## Problem description
Answer with one number only: how many lines in the material contain "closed".

_ _ _ _ _

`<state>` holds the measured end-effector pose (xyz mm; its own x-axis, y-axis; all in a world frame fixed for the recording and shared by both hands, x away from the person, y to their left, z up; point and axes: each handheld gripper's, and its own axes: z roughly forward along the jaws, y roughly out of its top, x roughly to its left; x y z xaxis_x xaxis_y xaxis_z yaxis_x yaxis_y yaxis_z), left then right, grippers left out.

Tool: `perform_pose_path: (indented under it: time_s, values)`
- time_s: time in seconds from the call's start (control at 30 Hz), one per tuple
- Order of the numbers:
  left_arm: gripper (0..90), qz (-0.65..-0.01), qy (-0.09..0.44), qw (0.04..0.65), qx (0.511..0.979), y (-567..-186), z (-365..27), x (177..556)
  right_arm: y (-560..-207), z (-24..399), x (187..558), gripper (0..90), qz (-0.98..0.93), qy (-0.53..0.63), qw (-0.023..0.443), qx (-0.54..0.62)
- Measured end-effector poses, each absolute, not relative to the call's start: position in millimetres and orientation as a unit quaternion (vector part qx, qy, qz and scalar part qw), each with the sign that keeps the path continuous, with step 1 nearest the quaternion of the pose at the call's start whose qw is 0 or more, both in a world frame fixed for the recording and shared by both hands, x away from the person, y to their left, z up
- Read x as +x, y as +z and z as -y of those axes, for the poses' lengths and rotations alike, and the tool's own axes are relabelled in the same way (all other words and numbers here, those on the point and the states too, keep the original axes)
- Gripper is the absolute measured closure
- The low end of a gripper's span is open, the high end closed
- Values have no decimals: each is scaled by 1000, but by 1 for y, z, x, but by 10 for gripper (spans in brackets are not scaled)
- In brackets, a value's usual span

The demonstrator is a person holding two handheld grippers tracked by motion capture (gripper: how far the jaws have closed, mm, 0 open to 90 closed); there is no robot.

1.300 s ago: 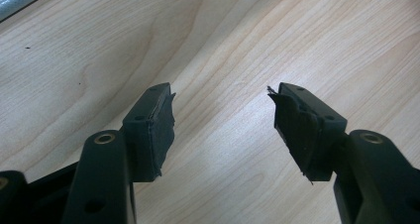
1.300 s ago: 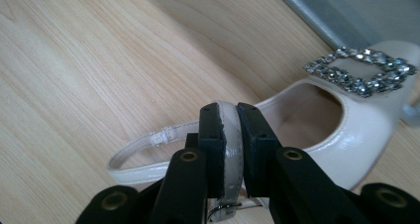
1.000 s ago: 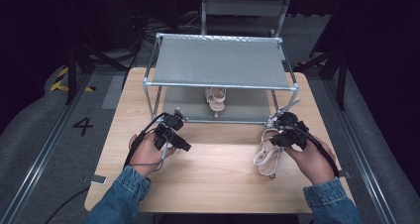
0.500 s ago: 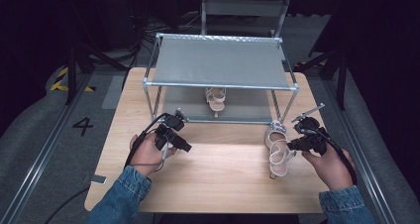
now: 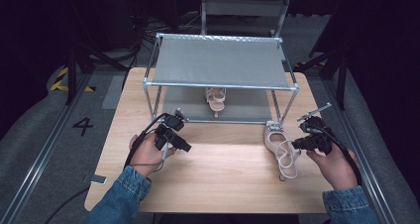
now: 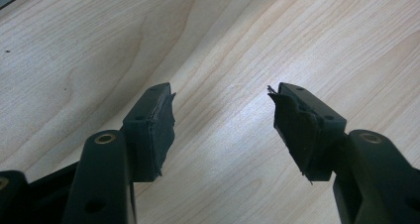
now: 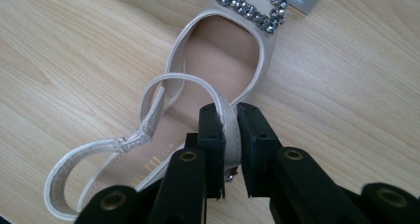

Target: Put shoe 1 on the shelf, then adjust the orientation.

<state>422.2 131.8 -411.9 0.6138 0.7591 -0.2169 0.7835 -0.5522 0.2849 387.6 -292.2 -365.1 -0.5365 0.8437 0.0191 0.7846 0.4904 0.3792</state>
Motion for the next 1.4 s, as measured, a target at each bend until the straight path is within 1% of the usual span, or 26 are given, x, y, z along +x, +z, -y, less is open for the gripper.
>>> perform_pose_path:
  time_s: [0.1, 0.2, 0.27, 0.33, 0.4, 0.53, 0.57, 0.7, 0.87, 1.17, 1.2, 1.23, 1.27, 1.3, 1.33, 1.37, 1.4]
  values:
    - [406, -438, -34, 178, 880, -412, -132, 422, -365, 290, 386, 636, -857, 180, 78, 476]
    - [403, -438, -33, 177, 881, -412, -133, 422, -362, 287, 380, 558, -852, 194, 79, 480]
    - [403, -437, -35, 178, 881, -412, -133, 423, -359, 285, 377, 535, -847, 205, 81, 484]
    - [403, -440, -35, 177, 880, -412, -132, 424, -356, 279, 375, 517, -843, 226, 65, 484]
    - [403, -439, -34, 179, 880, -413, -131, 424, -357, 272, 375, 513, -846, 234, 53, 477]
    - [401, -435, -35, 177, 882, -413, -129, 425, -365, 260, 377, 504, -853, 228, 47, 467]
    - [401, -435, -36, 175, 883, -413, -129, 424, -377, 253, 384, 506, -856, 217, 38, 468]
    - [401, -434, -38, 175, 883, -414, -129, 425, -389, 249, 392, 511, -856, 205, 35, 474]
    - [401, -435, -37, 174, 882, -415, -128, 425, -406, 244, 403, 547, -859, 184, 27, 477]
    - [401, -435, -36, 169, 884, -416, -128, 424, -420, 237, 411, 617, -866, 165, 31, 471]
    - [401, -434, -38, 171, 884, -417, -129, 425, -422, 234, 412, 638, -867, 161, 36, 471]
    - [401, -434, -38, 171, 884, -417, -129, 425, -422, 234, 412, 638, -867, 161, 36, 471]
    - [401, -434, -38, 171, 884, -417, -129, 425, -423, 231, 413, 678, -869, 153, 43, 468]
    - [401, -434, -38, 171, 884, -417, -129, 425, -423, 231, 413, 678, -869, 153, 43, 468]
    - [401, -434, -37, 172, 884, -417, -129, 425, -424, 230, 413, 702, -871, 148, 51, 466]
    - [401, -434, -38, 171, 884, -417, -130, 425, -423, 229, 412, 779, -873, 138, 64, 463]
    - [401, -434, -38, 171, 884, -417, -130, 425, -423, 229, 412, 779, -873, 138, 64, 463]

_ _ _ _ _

## Response area
2